Fund Seeks to Empower Emerging Artists of Color Through Unrestricted Support

Los Angeles, CA——非营利圣丹斯协会今天公布188金宝搏bet下载ten US-based artists of color selected for the 2022 Uprise Grant Fund. The grant supports the livelihood and career sustainability of BIPOC emerging artists and was founded in 2021 to help storytellers disproportionately harmed by the COVID-19 pandemic. The group selected for the 2022 grant will receive$10,000 each as well as community building artist development activities such as peer mentorship through monthly fellow meetings.Participants will be supported year-round so they can sustain a creative practice, helping to amplify critical stories and intersectional voices during a time when they are most needed.

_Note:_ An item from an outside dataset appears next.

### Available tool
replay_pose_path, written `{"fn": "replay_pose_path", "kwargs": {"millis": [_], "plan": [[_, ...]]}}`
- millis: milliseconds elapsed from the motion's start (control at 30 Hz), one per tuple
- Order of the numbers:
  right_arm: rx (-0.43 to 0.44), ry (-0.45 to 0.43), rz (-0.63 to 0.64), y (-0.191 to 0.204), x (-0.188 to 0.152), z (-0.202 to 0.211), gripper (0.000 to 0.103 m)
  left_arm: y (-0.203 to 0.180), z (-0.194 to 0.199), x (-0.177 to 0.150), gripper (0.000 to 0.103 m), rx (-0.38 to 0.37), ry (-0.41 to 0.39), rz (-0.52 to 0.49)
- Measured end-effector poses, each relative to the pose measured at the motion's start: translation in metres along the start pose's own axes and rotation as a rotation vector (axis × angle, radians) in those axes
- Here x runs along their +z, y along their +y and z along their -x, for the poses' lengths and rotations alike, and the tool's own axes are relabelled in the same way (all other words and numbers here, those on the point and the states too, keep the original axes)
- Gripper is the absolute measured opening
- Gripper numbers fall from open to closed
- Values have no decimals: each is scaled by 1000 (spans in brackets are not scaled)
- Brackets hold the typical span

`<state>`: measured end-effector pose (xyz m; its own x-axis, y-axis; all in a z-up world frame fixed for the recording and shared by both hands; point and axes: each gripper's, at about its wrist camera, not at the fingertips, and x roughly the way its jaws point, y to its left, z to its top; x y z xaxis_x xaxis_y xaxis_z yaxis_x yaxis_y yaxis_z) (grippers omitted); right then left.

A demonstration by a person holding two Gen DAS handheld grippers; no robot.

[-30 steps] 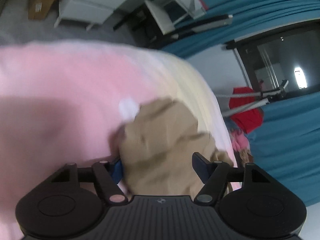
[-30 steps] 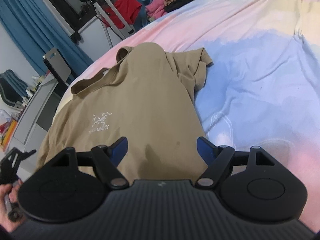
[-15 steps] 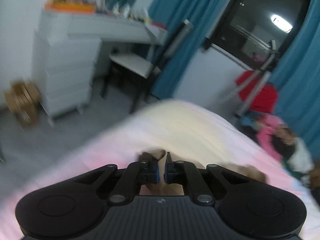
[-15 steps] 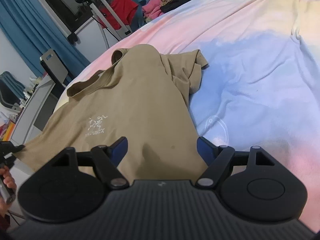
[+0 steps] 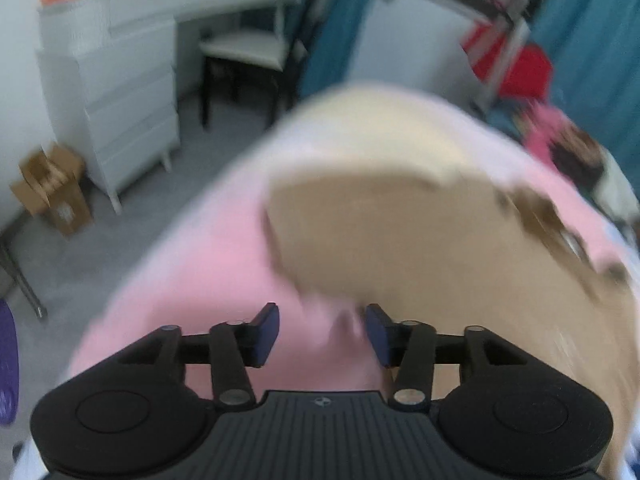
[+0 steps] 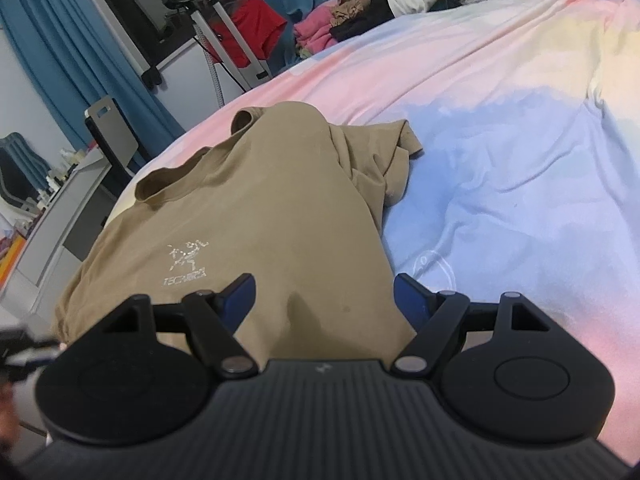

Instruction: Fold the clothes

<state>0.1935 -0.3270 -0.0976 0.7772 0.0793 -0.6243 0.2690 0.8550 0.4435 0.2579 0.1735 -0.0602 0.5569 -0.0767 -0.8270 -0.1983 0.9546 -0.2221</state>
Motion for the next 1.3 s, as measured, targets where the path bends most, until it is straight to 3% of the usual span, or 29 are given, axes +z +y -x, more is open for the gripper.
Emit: {"fn": "replay_pose_path", "kwargs": {"millis": [133, 267, 367, 433, 467, 500, 533, 567, 600, 700, 767, 867, 1000, 1067, 1167, 1233, 1300], "plan": [[0, -22, 36, 4, -3, 13, 77, -11, 53, -76, 73, -67, 173, -103], [-4, -44, 90, 11, -10, 26, 77, -13, 83, -163, 76, -43, 354, -246], [-8, -44, 119, 15, -17, 34, 77, -15, 83, -198, 74, 16, 385, -323], [-19, -45, 141, 18, -23, 40, 77, -16, 83, -206, 68, 69, 358, -373], [-26, -48, 155, 20, -25, 43, 77, -15, 86, -206, 67, 67, 343, -369], [-34, -52, 170, 22, -28, 46, 77, -13, 88, -205, 59, 62, 327, -363], [-42, -57, 185, 24, -32, 50, 77, -11, 92, -204, 38, 44, 329, -353], [-45, -60, 193, 25, -33, 52, 77, -8, 95, -203, 27, 24, 332, -342], [-48, -64, 200, 26, -35, 54, 77, -7, 98, -202, 10, 1, 355, -320], [-64, -77, 223, 29, -38, 59, 77, -2, 119, -201, 6, -68, 389, -262], [-86, -88, 239, 30, -39, 59, 77, 4, 135, -202, 6, -72, 398, -258], [-95, -92, 246, 28, -38, 56, 77, 14, 139, -207, 6, 3, 425, -248], [-80, -91, 248, 28, -37, 54, 77, 22, 128, -214, 7, 117, 433, -284], [-63, -92, 250, 28, -37, 57, 77, 25, 129, -212, 11, 127, 427, -281], [-32, -112, 257, 31, -36, 65, 77, 24, 138, -209, 24, 118, 396, -273], [-21, -127, 260, 34, -34, 69, 77, 17, 149, -206, 47, 101, 373, -282], [-9, -142, 264, 38, -32, 73, 77, 12, 164, -206, 56, 81, 351, -285]]}}
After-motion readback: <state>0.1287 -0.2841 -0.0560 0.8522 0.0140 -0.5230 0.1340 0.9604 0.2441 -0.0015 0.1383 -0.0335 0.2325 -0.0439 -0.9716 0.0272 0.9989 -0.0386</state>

For the 2022 group, over half identify as Queer/LGBTQ+ with Northern California, Seattle, Hawai’i, Kentucky, New Mexico, Los Angeles and New York represented as areas of residence for the artists receiving grants. Grantees were chosen after a thorough review process by a panel of external reviewers. Nominations were intentionally collected from the Sundance Outreach & Inclusion Department’s outreach efforts, Sundance staff, allied organizations, and nonprofit partners. Writer-ActorHenry Alexander Kelly (2021 Uprise Grantee) will be acting as an artist development consultant for the cohort this year.

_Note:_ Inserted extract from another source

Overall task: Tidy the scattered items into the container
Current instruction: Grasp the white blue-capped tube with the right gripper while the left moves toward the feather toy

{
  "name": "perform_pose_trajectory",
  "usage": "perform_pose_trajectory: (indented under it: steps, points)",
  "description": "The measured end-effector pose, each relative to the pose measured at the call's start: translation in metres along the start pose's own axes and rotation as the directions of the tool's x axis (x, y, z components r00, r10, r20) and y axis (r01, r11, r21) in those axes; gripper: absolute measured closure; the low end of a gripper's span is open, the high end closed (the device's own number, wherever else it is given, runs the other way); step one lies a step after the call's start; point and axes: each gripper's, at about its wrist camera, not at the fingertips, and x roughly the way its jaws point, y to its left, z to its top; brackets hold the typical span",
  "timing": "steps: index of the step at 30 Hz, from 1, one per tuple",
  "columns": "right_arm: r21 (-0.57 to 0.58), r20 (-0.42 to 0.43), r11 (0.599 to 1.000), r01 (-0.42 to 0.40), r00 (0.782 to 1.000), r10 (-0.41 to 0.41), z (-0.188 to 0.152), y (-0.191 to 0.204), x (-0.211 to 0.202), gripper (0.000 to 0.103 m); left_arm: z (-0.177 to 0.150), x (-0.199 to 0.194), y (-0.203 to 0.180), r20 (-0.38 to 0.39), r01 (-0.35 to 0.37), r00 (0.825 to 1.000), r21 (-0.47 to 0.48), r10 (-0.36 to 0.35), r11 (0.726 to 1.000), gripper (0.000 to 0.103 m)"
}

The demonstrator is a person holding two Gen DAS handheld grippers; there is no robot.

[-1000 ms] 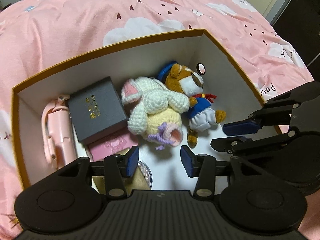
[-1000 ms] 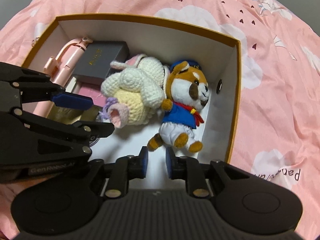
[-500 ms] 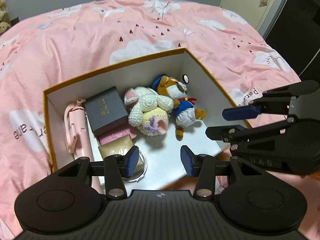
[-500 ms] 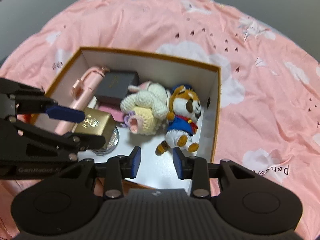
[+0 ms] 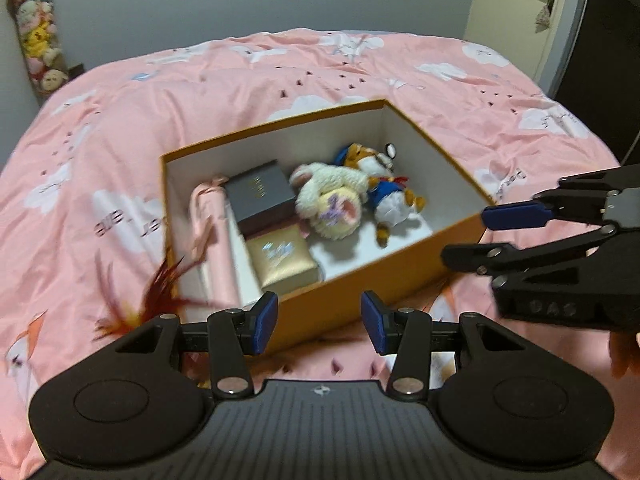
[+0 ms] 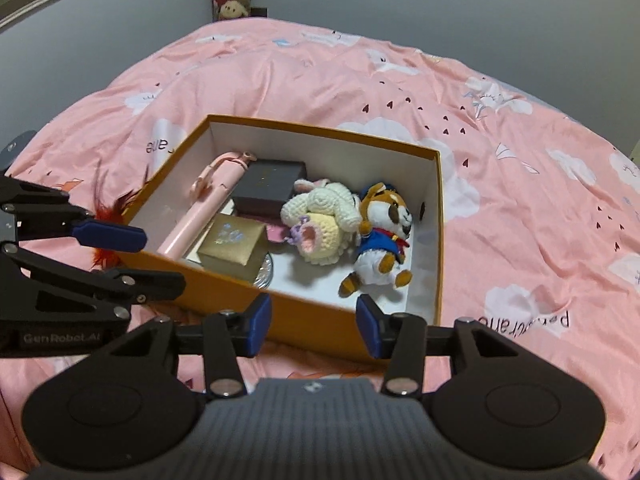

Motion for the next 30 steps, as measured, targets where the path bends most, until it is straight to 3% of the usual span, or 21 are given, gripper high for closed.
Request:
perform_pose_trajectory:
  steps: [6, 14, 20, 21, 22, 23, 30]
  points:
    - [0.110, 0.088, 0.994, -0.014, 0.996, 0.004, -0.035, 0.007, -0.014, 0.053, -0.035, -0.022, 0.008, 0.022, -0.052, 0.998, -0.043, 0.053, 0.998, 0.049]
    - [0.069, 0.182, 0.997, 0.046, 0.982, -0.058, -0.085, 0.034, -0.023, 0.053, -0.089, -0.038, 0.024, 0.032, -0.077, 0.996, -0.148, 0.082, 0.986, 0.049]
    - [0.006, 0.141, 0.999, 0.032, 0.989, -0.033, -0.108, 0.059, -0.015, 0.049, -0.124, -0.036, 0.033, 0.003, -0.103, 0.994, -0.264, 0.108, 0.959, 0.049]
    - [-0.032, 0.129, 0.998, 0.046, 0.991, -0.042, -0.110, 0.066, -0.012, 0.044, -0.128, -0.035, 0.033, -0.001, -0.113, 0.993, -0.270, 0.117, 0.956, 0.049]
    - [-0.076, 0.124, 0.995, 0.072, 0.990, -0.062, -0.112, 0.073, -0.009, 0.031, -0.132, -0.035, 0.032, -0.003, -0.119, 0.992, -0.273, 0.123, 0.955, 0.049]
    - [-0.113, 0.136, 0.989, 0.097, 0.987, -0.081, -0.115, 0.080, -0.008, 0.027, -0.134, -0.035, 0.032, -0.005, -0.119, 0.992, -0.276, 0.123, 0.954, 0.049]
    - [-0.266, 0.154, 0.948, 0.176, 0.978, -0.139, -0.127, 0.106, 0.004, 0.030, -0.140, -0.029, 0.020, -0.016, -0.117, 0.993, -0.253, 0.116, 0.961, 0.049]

“The Institute has a responsibility and ongoing commitment to support artists of color and our Uprise Grant Fund has been one of the ways in which we’ve celebrated BIPOC artists while they are in their state of becoming and discovery,” saidAmber Espinosa-Jones, Manager, Outreach & Inclusion Department. “Providing funding for projects in development plays an important role in empowering these vibrant and inspiring storytellers to continue putting their work forward. It is so rewarding and a pleasure to uplift this incoming group.”

The Sundance Institute Outreach and Inclusion program is made possible by support from Emerson Collective, Will & Jada Smith Family Foundation, The Harnisch Foundation, NBCUniversal, Warner Bros. Discovery, Critical Minded, Arison Arts Foundation, Netflix, SAGindie, Easterseals Disability Services, Philip Fung—A3 Foundation, Zions Bank, and Open Society Foundations.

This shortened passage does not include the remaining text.